=== TASK BRIEF ===
Show the lines below that contain the string "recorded".
>>>>>
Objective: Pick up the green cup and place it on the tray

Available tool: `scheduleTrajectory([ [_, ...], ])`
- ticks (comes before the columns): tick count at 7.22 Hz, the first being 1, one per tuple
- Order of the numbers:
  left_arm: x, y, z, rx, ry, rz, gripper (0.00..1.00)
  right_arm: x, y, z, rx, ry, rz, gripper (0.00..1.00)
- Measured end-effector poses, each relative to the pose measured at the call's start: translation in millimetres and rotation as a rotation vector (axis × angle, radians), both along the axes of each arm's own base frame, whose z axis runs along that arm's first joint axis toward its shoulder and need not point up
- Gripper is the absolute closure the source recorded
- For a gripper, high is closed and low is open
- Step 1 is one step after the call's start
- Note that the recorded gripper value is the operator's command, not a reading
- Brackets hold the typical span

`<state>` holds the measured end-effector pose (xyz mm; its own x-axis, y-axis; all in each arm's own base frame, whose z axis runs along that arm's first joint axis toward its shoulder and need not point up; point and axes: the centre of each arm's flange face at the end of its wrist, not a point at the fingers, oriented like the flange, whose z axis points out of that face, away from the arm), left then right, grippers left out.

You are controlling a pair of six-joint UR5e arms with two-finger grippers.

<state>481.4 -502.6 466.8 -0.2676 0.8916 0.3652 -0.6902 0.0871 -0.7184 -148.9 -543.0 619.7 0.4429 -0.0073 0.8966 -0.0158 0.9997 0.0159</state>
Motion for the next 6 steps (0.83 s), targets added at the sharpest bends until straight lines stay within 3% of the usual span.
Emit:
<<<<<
=== REPLY ===
- Gripper is the absolute closure the source recorded
- Note that the recorded gripper value is the operator's command, not a reading

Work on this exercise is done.